We were reminded of that in late 2024, when our food brands introduced a new order-management system ahead of the holiday season. The rollout didn’t meet our expectations, and some customers were left waiting during moments that mattered to them. It was a difficult experience, and a revealing one.
As the company approached its 50th anniversary, that moment prompted reflection. Longevity brings responsibility—not only to honor what has worked, but to make thoughtful decisions that support the relationships the business depends on today and in the future.
In the spring of 2025, I stepped aside as CEO of 1-800-Flowers.com and continued as chairman. I’m now partnering with our new CEO, Adolfo Villagomez. His experience at Home Depot and strength in operations and team culture balance my own perspective. He’s the yin to my yang as we move into the next chapter.

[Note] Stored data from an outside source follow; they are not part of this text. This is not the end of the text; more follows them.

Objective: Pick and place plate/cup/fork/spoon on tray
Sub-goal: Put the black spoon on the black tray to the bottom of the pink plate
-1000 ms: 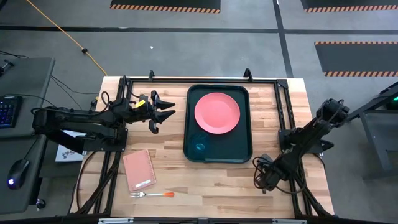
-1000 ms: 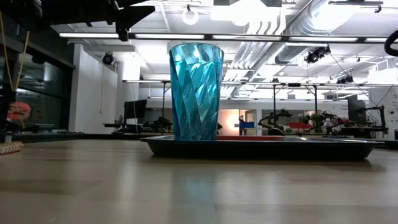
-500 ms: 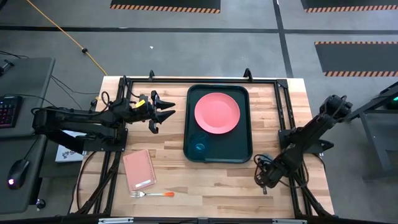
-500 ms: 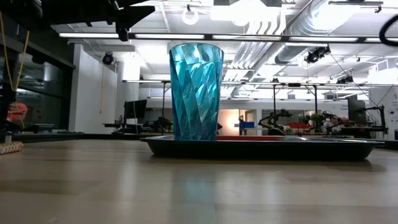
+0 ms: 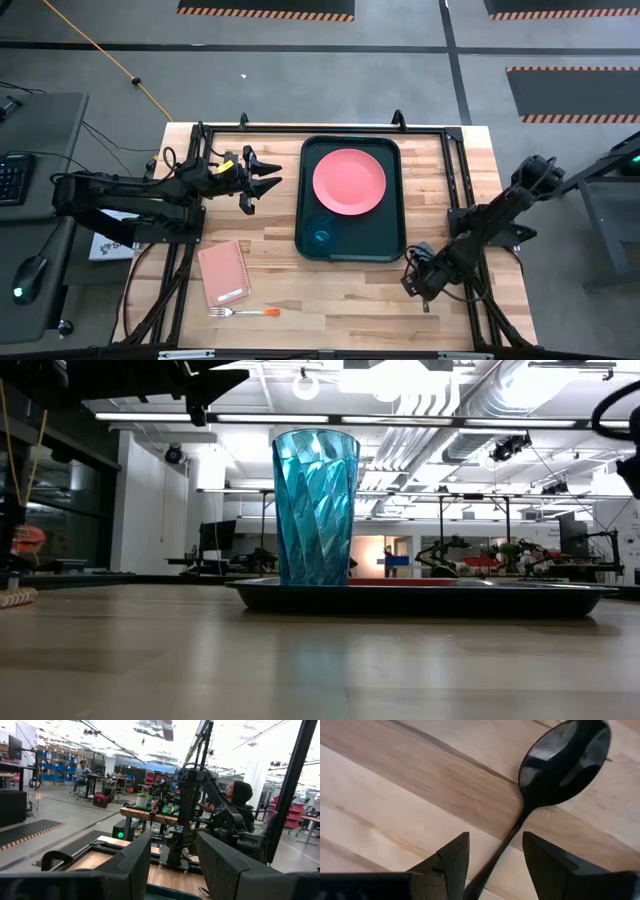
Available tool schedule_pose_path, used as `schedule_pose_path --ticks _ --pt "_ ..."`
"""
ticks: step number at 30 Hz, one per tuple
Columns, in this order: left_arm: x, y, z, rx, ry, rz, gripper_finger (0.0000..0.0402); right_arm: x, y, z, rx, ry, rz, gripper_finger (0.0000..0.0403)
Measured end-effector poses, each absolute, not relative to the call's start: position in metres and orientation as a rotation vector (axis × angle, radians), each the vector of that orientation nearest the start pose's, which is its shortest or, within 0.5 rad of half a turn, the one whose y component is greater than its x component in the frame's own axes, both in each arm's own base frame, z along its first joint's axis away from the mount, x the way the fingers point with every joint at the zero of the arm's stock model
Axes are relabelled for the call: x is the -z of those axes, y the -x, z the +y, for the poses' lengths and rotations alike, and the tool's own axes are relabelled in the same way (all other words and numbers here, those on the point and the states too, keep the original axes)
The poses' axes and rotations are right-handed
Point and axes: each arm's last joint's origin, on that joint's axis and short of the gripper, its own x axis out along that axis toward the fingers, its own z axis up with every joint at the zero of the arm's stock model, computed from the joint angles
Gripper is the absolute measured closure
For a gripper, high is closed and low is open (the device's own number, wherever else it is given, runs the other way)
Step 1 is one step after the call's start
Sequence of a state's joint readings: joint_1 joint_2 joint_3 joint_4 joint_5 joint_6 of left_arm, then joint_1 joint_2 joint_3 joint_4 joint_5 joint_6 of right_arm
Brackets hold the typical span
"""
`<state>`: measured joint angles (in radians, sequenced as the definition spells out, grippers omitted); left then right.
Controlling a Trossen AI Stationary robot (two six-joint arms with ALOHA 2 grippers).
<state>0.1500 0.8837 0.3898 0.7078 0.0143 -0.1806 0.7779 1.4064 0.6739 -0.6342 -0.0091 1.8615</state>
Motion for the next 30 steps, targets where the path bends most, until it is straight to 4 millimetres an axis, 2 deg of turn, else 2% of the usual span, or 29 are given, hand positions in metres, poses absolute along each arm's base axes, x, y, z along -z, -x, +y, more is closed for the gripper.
schedule_pose_path --ticks 16,21,27,30 --pt "-0.265 -0.189 0.028 -0.115 0.162 -0.225 0.0252 -0.133 -0.159 0.154 0.744 -0.925 1.433 0.0239" --pt "-0.265 -0.189 0.028 -0.116 0.162 -0.225 0.0252 -0.132 -0.158 0.152 0.730 -0.888 1.470 0.0288" --pt "-0.265 -0.189 0.028 -0.115 0.162 -0.225 0.0252 -0.133 -0.157 0.149 0.699 -0.831 1.506 0.0386" --pt "-0.265 -0.189 0.028 -0.115 0.162 -0.225 0.0252 -0.137 -0.156 0.148 0.662 -0.825 1.520 0.0390"
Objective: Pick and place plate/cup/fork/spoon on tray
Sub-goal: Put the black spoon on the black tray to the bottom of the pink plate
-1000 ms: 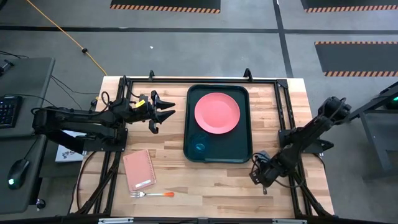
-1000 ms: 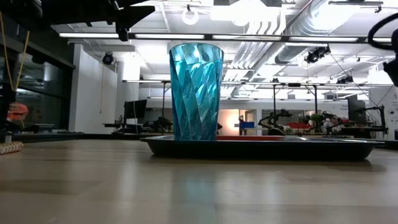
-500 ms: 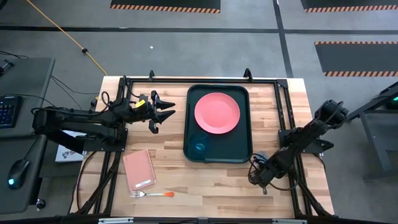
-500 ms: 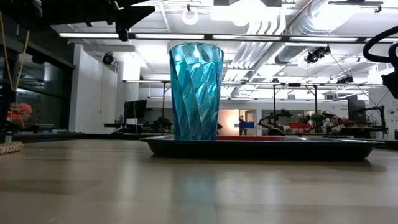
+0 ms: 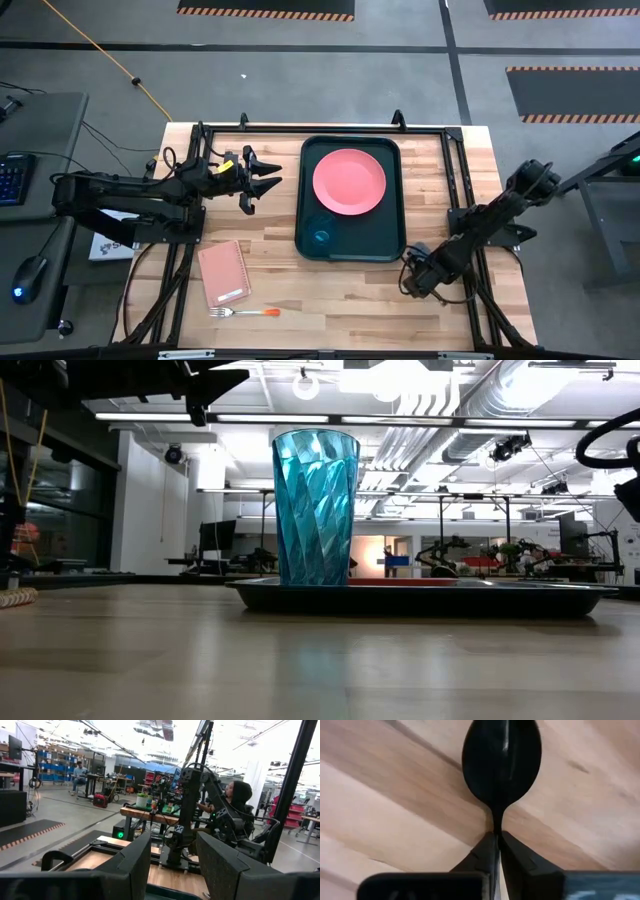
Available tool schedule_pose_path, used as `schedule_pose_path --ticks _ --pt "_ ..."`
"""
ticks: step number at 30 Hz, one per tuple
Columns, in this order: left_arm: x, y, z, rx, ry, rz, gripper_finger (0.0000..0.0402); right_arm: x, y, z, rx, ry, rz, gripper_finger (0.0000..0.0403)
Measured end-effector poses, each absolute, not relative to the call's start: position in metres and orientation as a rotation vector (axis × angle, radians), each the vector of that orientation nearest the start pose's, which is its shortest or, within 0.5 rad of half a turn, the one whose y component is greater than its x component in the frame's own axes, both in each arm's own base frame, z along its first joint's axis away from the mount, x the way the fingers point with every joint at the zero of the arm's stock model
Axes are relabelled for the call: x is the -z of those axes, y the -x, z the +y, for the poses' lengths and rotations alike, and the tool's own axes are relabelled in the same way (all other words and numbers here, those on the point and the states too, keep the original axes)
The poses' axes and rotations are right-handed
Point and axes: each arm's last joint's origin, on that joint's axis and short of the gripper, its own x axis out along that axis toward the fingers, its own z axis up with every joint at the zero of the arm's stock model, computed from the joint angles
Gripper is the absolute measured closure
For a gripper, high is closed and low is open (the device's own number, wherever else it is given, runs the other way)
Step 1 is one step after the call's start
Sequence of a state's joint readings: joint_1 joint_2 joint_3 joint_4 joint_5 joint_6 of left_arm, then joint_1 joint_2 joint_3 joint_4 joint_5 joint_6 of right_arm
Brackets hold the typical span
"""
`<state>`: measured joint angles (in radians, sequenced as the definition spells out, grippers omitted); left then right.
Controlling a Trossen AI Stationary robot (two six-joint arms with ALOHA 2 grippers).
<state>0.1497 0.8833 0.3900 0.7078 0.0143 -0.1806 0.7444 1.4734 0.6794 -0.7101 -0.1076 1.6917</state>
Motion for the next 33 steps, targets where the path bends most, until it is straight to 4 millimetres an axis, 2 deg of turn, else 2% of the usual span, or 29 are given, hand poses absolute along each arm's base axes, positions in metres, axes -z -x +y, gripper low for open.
schedule_pose_path --ticks 2,5,8,11,16,21,26,33 --pt "-0.265 -0.189 0.028 -0.115 0.162 -0.225 0.0252 -0.144 -0.152 0.145 0.673 -0.787 1.553 0.0386" --pt "-0.265 -0.189 0.028 -0.115 0.162 -0.225 0.0252 -0.167 -0.154 0.147 0.636 -0.779 1.546 0.0397" --pt "-0.265 -0.189 0.028 -0.116 0.162 -0.224 0.0252 -0.189 -0.151 0.143 0.670 -0.698 1.564 0.0397" --pt "-0.265 -0.189 0.028 -0.115 0.162 -0.225 0.0252 -0.216 -0.158 0.144 0.590 -0.655 1.484 0.0399" --pt "-0.265 -0.189 0.028 -0.115 0.162 -0.226 0.0252 -0.238 -0.181 0.129 0.545 -0.531 1.292 0.0400" --pt "-0.265 -0.189 0.028 -0.115 0.162 -0.225 0.0252 -0.239 -0.204 0.085 0.624 -0.353 1.216 0.0401" --pt "-0.265 -0.189 0.028 -0.115 0.163 -0.226 0.0252 -0.241 -0.225 0.026 0.717 -0.149 1.152 0.0402" --pt "-0.265 -0.189 0.028 -0.115 0.163 -0.224 0.0252 -0.245 -0.250 -0.059 0.687 0.144 1.115 0.0402"
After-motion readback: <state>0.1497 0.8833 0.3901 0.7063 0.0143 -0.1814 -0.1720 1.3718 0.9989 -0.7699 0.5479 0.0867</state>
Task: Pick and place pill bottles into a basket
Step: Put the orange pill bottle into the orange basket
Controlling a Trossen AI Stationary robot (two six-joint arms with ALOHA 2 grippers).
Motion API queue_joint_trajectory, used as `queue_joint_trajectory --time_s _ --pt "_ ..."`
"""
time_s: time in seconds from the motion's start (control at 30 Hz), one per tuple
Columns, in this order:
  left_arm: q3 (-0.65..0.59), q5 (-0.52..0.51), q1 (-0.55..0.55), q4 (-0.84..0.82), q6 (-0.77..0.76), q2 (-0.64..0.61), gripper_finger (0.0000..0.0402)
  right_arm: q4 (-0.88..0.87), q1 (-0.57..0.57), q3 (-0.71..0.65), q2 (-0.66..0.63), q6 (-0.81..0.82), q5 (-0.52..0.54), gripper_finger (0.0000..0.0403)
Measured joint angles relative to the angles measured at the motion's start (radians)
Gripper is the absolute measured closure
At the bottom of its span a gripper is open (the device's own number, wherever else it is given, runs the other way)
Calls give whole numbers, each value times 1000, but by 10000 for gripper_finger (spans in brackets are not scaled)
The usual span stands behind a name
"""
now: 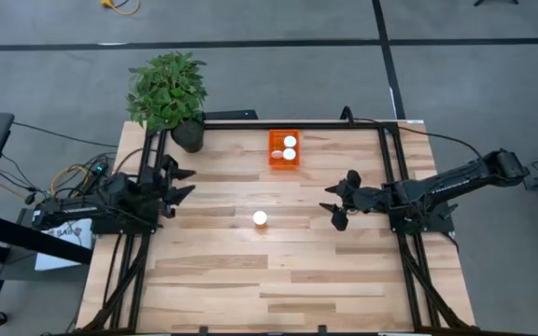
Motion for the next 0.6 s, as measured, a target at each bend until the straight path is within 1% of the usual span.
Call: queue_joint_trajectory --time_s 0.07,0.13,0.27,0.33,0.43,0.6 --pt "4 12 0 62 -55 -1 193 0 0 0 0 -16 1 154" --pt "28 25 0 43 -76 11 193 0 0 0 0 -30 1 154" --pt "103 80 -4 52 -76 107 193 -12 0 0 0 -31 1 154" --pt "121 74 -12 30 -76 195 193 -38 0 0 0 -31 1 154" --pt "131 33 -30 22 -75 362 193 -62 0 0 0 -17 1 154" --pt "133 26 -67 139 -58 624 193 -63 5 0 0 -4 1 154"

After fifty years, the lesson is a simple one. As title and tools change, what endures is the work of earning trust—by listening closely, acting responsibly, and making decisions that keep relationships at the center.
50 years of gratitude
Rather than protecting a legacy, the work ahead is about continuing to earn trust one decision, one interaction, and one relationship at a time. Gratitude keeps that responsibility front and center.
Businesses don’t last because they declare success. They last because enough people decide, again and again, that they’re worth believing in. For that belief—and for the people who continue to extend it—I remain deeply grateful.